• _PROBLEM REQUIREMENTS_
Go through the data that follows and restate each line exactly as it reads.

Source records
────

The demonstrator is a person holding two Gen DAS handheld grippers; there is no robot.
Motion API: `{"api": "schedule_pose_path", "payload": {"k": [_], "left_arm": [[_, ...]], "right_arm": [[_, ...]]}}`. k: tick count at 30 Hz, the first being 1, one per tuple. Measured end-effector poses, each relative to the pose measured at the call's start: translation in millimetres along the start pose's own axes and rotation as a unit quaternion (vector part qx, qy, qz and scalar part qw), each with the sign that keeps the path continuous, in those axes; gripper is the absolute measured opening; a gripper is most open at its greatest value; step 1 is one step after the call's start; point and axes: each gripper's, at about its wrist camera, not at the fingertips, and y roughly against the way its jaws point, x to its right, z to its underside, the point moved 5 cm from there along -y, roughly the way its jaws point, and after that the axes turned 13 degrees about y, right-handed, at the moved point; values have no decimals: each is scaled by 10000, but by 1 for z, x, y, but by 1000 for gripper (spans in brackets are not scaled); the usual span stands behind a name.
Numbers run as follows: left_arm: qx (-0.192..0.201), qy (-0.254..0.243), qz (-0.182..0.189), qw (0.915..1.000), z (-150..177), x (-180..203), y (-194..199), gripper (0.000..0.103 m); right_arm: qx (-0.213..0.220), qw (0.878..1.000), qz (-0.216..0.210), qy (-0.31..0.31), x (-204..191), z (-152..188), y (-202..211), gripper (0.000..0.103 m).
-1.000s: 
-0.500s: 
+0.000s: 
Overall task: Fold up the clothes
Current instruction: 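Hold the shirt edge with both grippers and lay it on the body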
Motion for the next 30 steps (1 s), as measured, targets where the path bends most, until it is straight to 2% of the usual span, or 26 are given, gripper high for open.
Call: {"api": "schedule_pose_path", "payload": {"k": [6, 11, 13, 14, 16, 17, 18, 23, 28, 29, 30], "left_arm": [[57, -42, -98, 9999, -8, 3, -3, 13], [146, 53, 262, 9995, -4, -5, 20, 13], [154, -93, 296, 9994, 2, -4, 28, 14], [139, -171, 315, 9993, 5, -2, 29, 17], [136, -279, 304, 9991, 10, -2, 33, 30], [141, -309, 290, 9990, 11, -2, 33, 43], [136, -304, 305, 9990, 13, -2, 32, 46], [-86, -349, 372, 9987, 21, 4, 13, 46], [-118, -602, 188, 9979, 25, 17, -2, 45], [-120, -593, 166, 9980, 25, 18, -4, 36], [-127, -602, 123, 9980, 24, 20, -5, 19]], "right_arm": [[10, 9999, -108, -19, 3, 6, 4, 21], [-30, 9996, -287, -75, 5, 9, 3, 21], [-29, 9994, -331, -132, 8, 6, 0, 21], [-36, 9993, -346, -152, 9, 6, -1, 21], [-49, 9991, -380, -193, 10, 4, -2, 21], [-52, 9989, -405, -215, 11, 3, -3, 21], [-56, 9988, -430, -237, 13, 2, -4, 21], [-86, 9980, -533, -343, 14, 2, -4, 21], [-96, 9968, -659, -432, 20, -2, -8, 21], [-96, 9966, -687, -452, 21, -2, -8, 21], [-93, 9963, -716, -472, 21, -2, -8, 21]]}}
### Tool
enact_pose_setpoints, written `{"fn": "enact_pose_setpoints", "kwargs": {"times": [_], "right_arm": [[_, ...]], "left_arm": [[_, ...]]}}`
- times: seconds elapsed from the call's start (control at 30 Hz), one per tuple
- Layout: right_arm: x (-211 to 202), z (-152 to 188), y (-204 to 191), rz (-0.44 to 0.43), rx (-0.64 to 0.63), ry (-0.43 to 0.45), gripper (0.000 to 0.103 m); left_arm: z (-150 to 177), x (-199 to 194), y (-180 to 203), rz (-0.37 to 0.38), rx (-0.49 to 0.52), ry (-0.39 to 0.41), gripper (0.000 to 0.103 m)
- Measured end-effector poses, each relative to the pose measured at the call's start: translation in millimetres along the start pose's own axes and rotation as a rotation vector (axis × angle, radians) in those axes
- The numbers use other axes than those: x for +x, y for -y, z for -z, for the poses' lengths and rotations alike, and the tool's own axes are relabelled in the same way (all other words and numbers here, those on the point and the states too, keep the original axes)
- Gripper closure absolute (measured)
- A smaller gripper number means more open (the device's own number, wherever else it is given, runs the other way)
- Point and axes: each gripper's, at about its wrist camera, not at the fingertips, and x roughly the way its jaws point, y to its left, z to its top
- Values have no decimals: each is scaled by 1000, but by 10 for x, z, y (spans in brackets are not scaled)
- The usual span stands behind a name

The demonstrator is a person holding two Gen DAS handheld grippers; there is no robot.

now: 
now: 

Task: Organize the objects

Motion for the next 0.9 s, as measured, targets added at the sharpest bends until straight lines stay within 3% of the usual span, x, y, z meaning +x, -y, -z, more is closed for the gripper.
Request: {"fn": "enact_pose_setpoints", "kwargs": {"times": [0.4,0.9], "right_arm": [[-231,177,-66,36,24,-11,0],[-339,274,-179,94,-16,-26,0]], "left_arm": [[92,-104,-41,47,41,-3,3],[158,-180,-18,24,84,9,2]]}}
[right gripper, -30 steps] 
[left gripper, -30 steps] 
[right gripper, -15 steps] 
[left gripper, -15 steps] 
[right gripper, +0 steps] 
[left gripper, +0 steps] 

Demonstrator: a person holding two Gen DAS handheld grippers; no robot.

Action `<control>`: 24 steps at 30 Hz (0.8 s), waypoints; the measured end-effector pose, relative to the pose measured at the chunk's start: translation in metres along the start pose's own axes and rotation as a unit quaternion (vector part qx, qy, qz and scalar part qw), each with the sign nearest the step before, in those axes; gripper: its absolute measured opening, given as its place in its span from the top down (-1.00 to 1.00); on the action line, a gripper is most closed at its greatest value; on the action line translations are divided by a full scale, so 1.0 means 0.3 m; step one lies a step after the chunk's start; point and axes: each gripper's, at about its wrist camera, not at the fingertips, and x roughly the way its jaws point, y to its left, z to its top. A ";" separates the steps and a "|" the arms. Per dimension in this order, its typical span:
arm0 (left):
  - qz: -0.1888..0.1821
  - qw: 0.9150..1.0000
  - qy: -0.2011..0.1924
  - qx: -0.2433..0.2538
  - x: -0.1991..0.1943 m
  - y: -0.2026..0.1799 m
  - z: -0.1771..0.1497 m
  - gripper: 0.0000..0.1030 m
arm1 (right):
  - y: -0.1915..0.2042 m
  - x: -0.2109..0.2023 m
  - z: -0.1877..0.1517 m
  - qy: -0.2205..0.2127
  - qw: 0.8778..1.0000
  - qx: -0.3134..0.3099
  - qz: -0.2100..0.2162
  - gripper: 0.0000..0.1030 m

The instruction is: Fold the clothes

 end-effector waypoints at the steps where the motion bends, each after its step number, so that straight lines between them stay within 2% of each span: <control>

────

• _RESPONSE AREA_
The demonstrator is a person holding two Gen DAS handheld grippers; there is no robot.
Motion API: `{"api": "schedule_pose_path", "payload": {"k": [_], "left_arm": [[_, ...]], "right_arm": [[_, ...]]}}`. k: tick count at 30 Hz, the first being 1, one per tuple. Measured end-effector poses, each relative to the pose measured at the call's start: translation in millimetres along the start pose's own axes and rotation as a unit quaternion (vector part qx, qy, qz and scalar part qw), each with the sign that keeps the path continuous, in those axes; gripper is the absolute measured opening; a gripper is most open at its greatest value; step 1 is one step after the call's start; point and axes: each gripper's, at about its wrist camera, not at the fingertips, and y roughly against the way its jaws point, x to its right, z to its underside, the point moved 5 cm from there along -y, roughly the way its jaws point, and after that the axes turned 13 degrees about y, right-handed, at the moved point; values have no decimals: each is scaled by 10000, but by 1 for z, x, y, but by 1000 for gripper (spans in brackets are not scaled); the usual span stands behind a name.
Numbers run as follows: left_arm: qx (-0.192..0.201), qy (-0.254..0.243), qz (-0.182..0.189), qw (0.915..1.000), z (-150..177), x (-180..203), y (-194..199), gripper (0.000..0.103 m); right_arm: qx (-0.213..0.220), qw (0.878..1.000), qz (-0.216..0.210), qy (-0.31..0.31), x (-204..191), z (-152..188), y (-202..211), gripper (0.000..0.103 m).
-1.000s: 
-0.500s: 
+0.000s: 
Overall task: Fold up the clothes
Current instruction: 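Hold the shirt edge with both grippers and lay it on the body
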Motion for the next 30 steps (1 s), as measured, targets where the path bends most, until it is straight to 2% of the usual span, or 26 are given, gripper high for open.
Call: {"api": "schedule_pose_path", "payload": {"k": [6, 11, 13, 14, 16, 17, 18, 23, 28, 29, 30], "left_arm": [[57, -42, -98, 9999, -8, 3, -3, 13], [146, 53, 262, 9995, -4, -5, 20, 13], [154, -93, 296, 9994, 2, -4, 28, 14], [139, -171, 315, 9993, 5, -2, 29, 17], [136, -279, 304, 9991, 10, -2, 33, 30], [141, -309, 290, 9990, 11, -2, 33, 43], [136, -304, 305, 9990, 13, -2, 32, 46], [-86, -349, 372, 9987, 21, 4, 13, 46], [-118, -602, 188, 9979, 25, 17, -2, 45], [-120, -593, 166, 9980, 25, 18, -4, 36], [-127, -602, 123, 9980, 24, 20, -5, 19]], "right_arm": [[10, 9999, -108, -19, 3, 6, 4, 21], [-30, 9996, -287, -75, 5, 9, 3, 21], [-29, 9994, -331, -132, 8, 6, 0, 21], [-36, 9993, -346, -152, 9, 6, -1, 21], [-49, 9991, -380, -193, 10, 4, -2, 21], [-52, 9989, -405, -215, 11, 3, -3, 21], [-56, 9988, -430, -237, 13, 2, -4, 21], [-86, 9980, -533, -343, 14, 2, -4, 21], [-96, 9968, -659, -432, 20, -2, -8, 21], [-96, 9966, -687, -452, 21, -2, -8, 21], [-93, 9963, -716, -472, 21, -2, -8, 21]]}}
### Tool
enact_pose_setpoints, written `{"fn": "enact_pose_setpoints", "kwargs": {"times": [_], "right_arm": [[_, ...]], "left_arm": [[_, ...]]}}`
- times: seconds elapsed from the call's start (control at 30 Hz), one per tuple
- Layout: right_arm: x (-211 to 202), z (-152 to 188), y (-204 to 191), rz (-0.44 to 0.43), rx (-0.64 to 0.63), ry (-0.43 to 0.45), gripper (0.000 to 0.103 m); left_arm: z (-150 to 177), x (-199 to 194), y (-180 to 203), rz (-0.37 to 0.38), rx (-0.49 to 0.52), ry (-0.39 to 0.41), gripper (0.000 to 0.103 m)
- Measured end-effector poses, each relative to the pose measured at the call's start: translation in millimetres along the start pose's own axes and rotation as a rotation vector (axis × angle, radians) in those axes
- The numbers use other axes than those: x for +x, y for -y, z for -z, for the poses' lengths and rotations alike, and the tool's own axes are relabelled in the same way (all other words and numbers here, those on the point and the states too, keep the original axes)
- Gripper closure absolute (measured)
- A smaller gripper number means more open (the device's own number, wherever else it is given, runs the other way)
- Point and axes: each gripper's, at about its wrist camera, not at the fingertips, and x roughly the way its jaws point, y to its left, z to its top
- Values have no decimals: each is scaled by 1000, but by 10 for x, z, y (spans in brackets are not scaled)
- The usual span stands behind a name

The demonstrator is a person holding two Gen DAS handheld grippers; there is no robot.

now: 
now: 

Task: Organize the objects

Motion for the next 0.9 s, as measured, targets added at the sharpest bends until straight lines stay within 3% of the usual span, x, y, z meaning +x, -y, -z, more is closed for the gripper.
Request: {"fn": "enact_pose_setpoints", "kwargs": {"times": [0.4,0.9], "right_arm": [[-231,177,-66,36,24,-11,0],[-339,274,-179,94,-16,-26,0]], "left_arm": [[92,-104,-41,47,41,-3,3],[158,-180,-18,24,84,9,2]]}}
[right gripper, -30 steps] 
[left gripper, -30 steps] 
[right gripper, -15 steps] 
[left gripper, -15 steps] 
[right gripper, +0 steps] 
[left gripper, +0 steps] 

Demonstrator: a person holding two Gen DAS handheld grippers; no robot.

Action `<control>`: 24 steps at 30 Hz (0.8 s), waypoints; the measured end-effector pose, relative to the pose measured at the chunk's start: translation in metres along the start pose's own axes and rotation as a unit quaternion (vector part qx, qy, qz and scalar part qw), each with the sign nearest the step before, in those axes; gripper: its absolute measured opening, given as its place in its span from the top down (-1.00 to 1.00); on the action line, a gripper is most closed at its greatest value; on the action line translations are divided by a full scale, so 1.0 means 0.3 m; step one lies a step after the chunk's start; point and axes: each gripper's, at about its wrist camera, not at the fingertips, and x roughly the way its jaws point, y to its left, z to its top. A ";" separates the steps and a "|" the arms. Per dimension in this order, its typical span:
arm0 (left):
  - qz: -0.1888..0.1821
  - qw: 0.9150..1.0000
  - qy: -0.2011..0.1924
  - qx: -0.2433..0.2538
  - x: -0.1991..0.1943 m
  - y: -0.2026..0.1799 m
  - z: -0.1771..0.1497 m
  - gripper: 0.0000..0.1030 m
arm1 (right):
  - y: -0.1915..0.2042 m
  - x: -0.2109..0.2023 m
  - z: -0.1877..0.1517 m
  - qy: -0.2205..0.2127
  - qw: 0.8778..1.0000
  - qx: -0.3134..0.3099
  - qz: -0.2100..0.2162
  - gripper: 0.0000..0.1030 m

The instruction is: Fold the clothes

 end-effector waypoints at the steps where the motion bends, each after its step number, so that straight lines between them stay within 2% of each span: <control>

Nothing further is needed to complete the exercise.